**Work to be completed**: Identify every line in the records below that contains the word "correction", and reproduce each one.

**Recorded data**:
☆ ☆ ☆ ☆ ☆

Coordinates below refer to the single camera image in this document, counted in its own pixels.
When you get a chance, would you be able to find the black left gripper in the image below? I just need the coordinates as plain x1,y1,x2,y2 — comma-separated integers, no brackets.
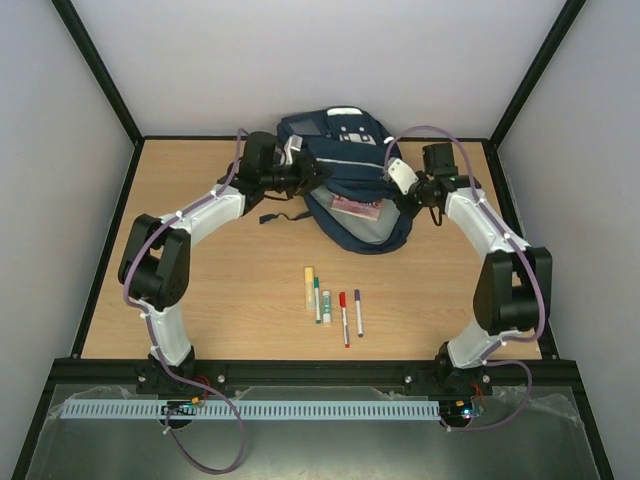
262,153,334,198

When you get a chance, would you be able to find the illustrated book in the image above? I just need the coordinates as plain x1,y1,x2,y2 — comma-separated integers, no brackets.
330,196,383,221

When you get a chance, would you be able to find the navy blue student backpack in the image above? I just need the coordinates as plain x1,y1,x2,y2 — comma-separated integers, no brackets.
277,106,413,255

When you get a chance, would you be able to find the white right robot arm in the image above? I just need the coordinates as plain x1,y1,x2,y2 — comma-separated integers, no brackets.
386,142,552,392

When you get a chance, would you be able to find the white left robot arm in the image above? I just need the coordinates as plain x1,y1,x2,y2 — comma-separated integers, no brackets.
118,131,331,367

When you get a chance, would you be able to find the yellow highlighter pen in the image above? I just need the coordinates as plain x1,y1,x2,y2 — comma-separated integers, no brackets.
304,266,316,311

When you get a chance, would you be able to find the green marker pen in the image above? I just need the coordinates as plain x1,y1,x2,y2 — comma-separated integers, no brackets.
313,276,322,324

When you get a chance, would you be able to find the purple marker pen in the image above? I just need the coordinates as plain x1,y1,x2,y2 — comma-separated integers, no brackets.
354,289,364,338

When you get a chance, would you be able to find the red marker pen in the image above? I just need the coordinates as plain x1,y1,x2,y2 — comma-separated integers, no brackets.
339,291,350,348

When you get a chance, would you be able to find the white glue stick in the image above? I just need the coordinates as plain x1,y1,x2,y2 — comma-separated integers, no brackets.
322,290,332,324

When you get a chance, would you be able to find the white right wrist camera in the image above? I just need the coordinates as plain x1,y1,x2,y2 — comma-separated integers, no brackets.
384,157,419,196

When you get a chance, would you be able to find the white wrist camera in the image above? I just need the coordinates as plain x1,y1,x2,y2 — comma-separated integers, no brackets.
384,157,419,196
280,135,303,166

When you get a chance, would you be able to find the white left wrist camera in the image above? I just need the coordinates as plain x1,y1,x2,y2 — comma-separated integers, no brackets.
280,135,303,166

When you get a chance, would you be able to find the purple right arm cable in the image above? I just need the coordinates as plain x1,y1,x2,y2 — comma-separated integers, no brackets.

☆ ☆ ☆ ☆ ☆

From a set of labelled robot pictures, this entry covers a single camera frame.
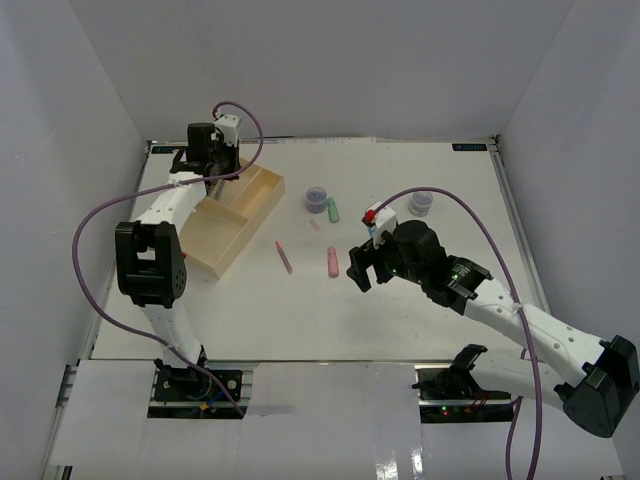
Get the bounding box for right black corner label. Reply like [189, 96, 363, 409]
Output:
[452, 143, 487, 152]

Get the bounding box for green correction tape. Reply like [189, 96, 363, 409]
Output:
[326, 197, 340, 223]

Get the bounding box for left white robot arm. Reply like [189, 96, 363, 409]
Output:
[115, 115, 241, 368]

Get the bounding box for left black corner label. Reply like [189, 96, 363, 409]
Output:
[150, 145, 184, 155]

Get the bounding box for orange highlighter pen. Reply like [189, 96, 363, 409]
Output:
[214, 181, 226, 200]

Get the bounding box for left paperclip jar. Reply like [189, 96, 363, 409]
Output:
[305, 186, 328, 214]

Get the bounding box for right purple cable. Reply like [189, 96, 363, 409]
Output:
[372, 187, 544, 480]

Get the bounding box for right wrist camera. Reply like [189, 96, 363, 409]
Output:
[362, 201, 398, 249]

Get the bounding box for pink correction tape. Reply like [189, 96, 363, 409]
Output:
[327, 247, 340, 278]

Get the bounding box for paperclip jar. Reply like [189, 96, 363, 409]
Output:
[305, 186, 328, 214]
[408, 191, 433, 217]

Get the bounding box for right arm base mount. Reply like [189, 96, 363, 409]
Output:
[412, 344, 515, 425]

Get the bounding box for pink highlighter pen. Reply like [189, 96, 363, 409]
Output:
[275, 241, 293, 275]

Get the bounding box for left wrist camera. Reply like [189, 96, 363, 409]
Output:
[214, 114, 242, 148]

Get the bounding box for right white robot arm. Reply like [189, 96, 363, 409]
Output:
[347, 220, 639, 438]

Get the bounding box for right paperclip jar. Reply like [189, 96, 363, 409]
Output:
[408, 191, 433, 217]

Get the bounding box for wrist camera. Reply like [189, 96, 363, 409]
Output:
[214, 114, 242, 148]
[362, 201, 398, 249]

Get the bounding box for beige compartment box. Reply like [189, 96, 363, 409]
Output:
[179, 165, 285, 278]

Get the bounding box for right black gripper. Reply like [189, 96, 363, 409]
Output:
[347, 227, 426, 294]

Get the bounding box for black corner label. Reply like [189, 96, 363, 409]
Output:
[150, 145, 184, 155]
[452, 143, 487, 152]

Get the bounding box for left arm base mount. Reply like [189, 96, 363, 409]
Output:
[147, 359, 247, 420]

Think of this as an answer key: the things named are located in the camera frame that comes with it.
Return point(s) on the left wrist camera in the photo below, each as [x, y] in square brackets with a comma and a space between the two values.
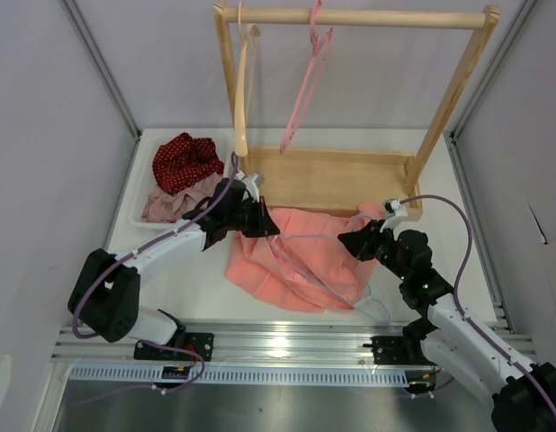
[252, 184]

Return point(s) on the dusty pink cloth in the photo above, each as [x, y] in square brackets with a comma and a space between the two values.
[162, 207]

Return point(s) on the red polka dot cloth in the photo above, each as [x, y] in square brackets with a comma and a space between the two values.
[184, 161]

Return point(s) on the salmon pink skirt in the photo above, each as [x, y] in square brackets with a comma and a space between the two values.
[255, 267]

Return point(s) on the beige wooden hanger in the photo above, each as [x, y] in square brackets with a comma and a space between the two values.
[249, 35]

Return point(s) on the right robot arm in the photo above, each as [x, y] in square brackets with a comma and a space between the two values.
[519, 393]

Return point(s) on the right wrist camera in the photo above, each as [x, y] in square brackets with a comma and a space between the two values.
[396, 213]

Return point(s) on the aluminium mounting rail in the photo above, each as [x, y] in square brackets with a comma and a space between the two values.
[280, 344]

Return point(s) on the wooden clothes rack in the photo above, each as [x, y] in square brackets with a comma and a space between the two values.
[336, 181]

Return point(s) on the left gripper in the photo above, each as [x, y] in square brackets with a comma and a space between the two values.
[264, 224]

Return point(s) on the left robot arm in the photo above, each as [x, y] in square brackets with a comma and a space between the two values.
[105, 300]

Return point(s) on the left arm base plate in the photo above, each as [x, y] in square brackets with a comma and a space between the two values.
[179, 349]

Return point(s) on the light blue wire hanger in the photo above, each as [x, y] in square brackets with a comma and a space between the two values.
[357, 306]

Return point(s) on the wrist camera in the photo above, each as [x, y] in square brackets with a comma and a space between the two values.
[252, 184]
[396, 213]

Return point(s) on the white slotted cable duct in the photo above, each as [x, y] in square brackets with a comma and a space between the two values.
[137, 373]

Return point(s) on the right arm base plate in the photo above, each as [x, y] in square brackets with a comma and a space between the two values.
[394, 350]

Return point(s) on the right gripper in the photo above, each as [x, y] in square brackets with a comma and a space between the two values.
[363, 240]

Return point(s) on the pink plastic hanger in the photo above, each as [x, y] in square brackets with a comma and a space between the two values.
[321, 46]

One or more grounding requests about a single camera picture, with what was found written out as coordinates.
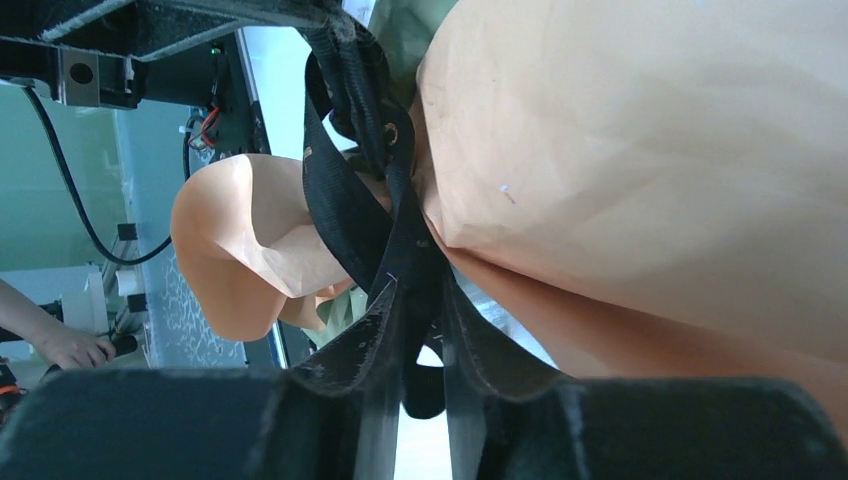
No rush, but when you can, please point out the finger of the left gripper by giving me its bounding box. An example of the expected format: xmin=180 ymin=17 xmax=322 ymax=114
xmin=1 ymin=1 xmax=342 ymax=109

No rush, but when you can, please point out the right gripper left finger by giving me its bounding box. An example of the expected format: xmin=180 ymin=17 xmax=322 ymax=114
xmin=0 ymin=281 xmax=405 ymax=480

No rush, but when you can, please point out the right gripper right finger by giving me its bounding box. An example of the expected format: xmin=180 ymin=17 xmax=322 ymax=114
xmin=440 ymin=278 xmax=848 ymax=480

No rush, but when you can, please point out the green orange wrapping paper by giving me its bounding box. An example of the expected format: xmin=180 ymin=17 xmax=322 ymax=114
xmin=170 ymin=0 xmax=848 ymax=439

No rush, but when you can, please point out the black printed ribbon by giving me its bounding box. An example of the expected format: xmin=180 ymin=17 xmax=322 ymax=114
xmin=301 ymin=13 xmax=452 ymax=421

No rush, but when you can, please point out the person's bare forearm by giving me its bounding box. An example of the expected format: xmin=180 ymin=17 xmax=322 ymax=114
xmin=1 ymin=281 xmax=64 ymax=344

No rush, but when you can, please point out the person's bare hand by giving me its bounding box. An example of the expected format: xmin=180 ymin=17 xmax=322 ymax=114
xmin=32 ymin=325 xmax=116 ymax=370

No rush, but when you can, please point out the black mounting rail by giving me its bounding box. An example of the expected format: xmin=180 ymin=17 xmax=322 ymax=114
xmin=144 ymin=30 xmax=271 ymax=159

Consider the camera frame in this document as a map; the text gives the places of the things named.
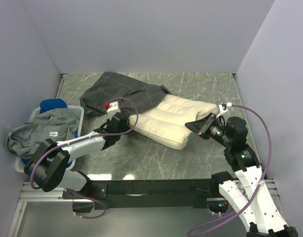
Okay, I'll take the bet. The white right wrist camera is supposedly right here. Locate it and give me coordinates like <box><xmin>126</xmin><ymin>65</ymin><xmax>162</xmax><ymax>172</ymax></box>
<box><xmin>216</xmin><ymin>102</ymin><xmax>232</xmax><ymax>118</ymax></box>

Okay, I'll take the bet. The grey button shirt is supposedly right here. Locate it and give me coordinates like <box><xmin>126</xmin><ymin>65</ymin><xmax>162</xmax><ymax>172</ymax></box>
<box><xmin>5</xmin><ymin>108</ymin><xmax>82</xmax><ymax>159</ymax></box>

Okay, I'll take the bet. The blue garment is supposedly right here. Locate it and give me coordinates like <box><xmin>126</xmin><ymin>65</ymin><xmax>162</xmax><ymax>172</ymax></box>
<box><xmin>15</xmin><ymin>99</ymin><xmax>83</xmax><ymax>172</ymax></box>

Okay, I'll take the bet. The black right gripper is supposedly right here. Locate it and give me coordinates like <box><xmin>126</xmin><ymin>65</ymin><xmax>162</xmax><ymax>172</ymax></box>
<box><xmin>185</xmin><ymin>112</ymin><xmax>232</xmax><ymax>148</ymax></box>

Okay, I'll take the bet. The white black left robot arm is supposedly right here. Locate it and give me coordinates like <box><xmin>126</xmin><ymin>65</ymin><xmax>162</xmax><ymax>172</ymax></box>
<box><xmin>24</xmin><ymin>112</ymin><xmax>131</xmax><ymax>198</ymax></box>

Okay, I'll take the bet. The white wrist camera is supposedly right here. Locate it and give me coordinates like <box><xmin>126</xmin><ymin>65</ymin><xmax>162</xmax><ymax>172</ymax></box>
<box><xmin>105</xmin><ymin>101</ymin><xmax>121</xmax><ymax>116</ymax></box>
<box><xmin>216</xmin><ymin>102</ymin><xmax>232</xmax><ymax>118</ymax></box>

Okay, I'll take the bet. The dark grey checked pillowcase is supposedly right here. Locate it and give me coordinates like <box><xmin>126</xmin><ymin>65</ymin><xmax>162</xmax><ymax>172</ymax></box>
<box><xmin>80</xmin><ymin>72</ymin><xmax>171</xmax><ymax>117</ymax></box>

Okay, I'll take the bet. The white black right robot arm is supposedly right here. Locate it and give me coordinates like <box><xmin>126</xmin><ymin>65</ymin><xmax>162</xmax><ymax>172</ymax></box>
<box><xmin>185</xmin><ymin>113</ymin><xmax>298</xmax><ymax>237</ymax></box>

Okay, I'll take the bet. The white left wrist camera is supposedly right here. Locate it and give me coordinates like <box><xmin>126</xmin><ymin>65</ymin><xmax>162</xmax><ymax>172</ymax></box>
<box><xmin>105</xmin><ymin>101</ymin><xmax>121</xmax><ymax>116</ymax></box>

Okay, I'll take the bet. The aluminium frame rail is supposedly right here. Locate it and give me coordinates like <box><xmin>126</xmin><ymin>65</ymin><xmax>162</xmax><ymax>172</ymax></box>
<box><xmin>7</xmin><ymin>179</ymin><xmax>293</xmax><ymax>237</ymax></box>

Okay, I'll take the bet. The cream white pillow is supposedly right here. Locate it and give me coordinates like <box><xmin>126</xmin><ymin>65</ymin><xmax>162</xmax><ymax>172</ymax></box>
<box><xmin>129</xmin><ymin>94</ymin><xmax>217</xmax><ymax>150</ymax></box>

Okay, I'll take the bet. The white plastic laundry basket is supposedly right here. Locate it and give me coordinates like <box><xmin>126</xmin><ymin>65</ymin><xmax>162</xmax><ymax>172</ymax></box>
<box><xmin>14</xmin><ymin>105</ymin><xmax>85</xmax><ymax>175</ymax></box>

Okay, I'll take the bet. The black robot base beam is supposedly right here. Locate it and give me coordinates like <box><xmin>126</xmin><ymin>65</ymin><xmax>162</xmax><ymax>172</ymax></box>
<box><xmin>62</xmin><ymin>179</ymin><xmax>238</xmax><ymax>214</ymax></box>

☆ ☆ ☆ ☆ ☆

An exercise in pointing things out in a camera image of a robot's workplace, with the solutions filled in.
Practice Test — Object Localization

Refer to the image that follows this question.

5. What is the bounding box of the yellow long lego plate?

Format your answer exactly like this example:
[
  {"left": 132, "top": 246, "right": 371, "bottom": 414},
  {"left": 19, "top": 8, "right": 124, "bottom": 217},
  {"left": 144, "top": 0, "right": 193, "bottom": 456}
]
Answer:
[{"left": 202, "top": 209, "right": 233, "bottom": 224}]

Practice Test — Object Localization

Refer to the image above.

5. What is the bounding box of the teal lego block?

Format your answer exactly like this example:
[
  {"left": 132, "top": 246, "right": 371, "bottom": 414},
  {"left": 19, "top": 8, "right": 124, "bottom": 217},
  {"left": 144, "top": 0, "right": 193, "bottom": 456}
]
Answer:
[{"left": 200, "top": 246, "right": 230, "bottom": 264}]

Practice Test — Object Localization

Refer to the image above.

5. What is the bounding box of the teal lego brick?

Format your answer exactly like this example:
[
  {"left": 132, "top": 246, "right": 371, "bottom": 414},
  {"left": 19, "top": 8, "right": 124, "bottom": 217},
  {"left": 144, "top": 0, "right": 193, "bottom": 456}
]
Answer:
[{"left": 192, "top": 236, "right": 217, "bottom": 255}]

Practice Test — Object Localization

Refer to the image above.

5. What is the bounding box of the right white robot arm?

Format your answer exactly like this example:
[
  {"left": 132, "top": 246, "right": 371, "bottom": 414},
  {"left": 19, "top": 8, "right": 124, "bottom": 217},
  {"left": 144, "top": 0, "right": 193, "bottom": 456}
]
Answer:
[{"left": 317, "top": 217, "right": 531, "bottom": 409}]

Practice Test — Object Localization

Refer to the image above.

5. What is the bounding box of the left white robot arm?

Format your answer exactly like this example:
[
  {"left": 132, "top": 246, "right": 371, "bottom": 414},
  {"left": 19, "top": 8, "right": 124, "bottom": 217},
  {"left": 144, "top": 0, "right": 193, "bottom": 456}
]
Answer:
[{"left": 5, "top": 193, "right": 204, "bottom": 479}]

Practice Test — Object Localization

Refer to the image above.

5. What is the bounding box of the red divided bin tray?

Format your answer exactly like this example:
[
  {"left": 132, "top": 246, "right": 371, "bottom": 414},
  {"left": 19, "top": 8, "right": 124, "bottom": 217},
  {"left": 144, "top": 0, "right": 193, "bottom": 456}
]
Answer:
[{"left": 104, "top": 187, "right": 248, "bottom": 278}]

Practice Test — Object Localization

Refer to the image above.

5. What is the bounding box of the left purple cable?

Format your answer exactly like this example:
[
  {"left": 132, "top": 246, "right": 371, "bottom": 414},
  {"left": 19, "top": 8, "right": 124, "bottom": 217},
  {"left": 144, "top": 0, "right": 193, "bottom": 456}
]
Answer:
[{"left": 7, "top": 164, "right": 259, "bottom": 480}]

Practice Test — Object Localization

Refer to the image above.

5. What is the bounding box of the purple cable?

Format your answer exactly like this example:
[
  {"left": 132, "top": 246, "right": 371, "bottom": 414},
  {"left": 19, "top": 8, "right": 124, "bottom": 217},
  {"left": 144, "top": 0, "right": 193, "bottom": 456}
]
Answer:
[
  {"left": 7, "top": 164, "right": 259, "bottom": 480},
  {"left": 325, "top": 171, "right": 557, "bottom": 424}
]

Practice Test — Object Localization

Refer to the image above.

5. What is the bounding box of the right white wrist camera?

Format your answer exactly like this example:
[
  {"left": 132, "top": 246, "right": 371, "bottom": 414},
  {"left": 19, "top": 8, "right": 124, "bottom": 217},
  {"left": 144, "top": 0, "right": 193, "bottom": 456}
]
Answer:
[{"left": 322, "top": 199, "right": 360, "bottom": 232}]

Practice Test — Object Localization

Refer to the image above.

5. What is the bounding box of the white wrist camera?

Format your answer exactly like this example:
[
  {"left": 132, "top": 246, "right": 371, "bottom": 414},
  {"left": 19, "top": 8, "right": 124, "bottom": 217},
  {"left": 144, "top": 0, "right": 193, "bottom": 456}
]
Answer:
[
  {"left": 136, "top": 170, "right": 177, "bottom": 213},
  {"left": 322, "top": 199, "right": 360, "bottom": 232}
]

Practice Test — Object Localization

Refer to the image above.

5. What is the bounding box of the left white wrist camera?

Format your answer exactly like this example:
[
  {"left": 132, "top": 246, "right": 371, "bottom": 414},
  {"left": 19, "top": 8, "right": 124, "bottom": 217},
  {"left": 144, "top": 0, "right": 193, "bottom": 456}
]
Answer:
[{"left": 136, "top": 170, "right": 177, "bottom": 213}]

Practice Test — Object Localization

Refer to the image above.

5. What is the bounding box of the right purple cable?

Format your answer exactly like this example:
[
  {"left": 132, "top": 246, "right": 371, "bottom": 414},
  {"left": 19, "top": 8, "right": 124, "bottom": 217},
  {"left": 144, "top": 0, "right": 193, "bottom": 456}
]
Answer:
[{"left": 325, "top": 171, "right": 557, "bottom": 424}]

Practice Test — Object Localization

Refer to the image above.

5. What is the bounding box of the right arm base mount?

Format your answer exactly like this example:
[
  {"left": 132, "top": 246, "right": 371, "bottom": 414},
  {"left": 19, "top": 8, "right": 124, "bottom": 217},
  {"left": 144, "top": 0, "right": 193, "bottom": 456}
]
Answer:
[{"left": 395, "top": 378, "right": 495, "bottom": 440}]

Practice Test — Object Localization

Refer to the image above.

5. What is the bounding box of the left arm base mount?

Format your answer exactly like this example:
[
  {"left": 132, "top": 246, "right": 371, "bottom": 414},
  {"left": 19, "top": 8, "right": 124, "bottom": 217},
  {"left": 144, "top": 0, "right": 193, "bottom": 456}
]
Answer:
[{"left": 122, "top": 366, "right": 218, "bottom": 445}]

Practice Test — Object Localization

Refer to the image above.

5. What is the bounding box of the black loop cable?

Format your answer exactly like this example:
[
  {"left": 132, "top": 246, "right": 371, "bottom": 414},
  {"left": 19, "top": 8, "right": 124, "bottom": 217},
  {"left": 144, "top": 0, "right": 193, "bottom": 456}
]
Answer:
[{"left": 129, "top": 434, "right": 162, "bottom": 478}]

☆ ☆ ☆ ☆ ☆

**Task answer**:
Get the bounding box for green correction tape. Reply like [189, 96, 363, 409]
Get the bounding box for pink correction tape. Reply like [189, 96, 363, 409]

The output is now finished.